The Philippine Identification System (PhilSys) Policy and Coordinating Council (PSPCC), chaired by the National Economic and Development Authority (NEDA), met on Friday, October 18, to discuss the early results of pilot test registration held in September and identify potential bottlenecks and issues to be addressed.

During the meeting held at the NEDA Central Office in Pasig City, Socioeconomic Planning Secretary Ernesto M. Pernia called for faster movement on the establishment of data centers to accommodate the increased number of registrants starting next year.

“The data centers should already be in place right now, if not, at least by December so they are usable in early January 2020. We need to act more swiftly and ensure that we will have no delays in the implementation of the National ID. We want to complete the entire process on schedule, i.e., by mid-2022.” said Pernia.

A total of 525 select individuals from Department of Social Welfare and Development (DSWD) beneficiaries and Philippine Statistics Authority (PSA) employees were registered during the pilot test registration conducted from September 2 to 25, 2019.

Based on results from the pilot test, the PSPCC discussed ways to further reduce the processing time so as not to make people wait too long.
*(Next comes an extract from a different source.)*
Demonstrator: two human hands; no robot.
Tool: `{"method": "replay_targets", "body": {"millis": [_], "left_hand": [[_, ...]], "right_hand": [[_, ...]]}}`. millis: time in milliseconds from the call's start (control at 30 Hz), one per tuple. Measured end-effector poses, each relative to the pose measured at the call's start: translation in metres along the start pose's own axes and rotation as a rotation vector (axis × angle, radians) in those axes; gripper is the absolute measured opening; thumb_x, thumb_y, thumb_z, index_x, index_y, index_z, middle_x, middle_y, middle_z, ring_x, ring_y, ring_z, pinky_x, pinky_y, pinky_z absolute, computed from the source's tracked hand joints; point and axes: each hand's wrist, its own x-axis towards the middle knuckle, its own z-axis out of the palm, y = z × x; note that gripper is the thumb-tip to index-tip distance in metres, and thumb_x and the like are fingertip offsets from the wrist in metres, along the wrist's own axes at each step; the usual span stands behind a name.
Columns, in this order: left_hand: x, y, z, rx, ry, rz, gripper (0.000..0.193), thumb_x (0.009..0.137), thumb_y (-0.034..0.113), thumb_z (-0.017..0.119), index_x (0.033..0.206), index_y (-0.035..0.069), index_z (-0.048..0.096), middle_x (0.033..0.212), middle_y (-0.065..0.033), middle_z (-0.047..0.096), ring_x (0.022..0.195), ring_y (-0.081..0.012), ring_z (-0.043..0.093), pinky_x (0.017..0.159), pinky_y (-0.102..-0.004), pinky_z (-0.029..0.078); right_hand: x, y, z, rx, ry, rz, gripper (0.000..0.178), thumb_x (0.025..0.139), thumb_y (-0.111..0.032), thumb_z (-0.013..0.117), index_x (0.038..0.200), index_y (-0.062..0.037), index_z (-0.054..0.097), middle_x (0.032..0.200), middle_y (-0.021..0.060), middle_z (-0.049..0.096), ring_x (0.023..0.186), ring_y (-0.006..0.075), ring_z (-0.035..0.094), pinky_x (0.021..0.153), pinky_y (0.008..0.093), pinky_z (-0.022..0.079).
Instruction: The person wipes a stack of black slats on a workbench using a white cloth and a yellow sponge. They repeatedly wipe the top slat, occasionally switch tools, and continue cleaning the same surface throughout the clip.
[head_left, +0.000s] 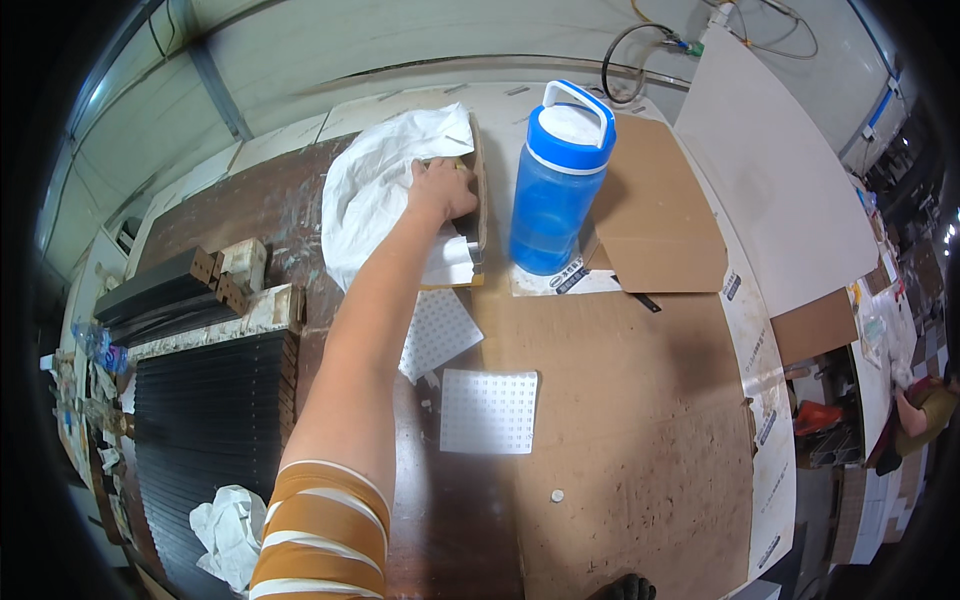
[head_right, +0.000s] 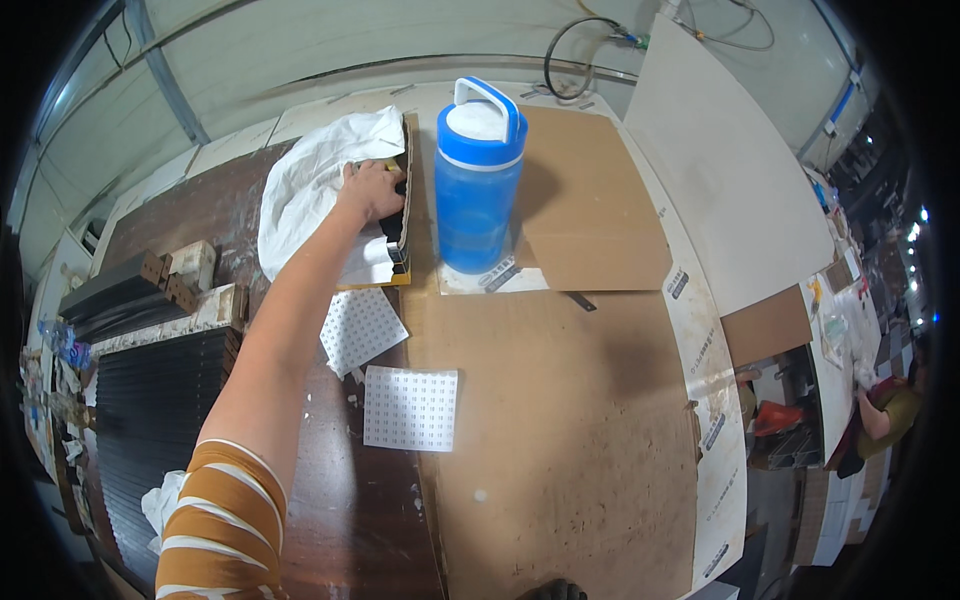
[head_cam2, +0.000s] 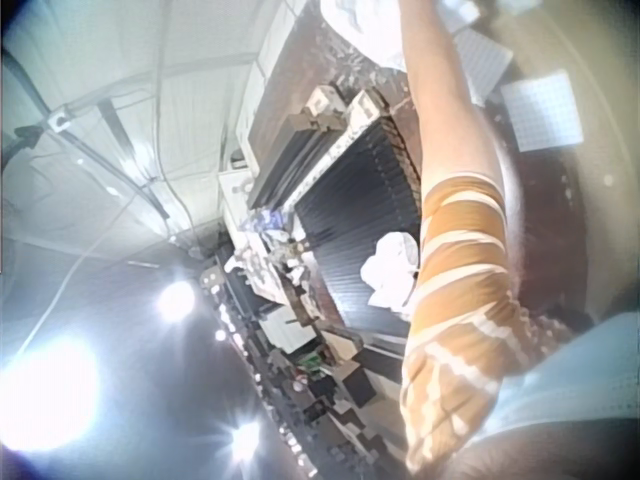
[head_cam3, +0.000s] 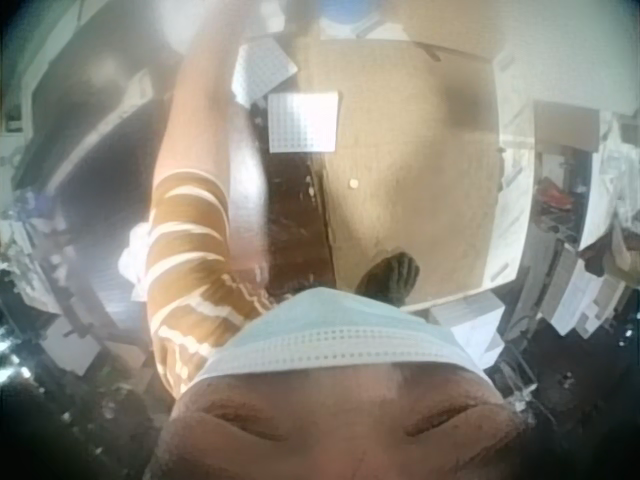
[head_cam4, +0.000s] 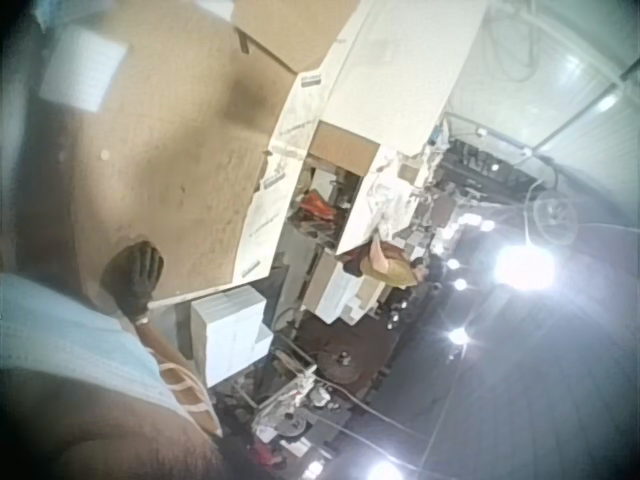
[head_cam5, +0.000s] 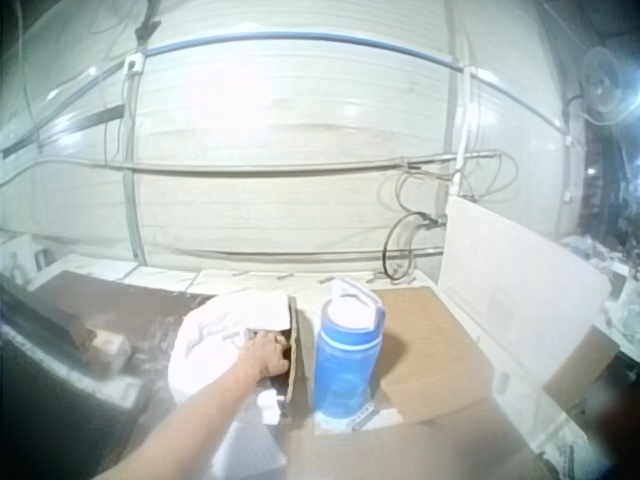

Processing involves screening, demographic and biometric capturing, and printing of transaction slip.

PSA Undersecretary and National Statistician Dennis S. Mapa said they will be expanding the number of registrants for the November to December rounds to capture more data especially for registrants at ages 60 and above to develop better queuing strategies before the official exponential roll-out by June 2020.

For card production, PSA recently signed a memorandum of agreement with the Bangko Sentral ng Pilipinas (BSP). Under the agreement, PSA will take charge of the database management, the accuracy of the personal information to be placed in BSP-produced blank cards, and undertaking the personalization, quality checking, and distribution of the IDs.

Acknowledging the complexity of implementing a secure national ID system, Pernia said it is necessary for government agencies to collaborate and help hasten the implementation of PhilSys. He urged government agencies to overcome bureaucratic red tape, saying this is precisely what the PhilSys ID wants to reduce.

“We know that budget is limited and that government procedures, rules, and regulations can be very restrictive. But it is incumbent upon us to find new ways of doing things for all of us to be efficient and to make transactions hassle-free for citizens,” Pernia added.

The series of pilot test registrations will run from September 2019 until May 2020 before the mass registration scheduled in June. PSA aims to register almost all Filipinos in the PhilSys by mid-2022.

The PSPCC was organized under RA 11055 or the Philippine Identification System Act “to formulate policies and guidelines to ensure effective coordination and implementation of the PhilSys”.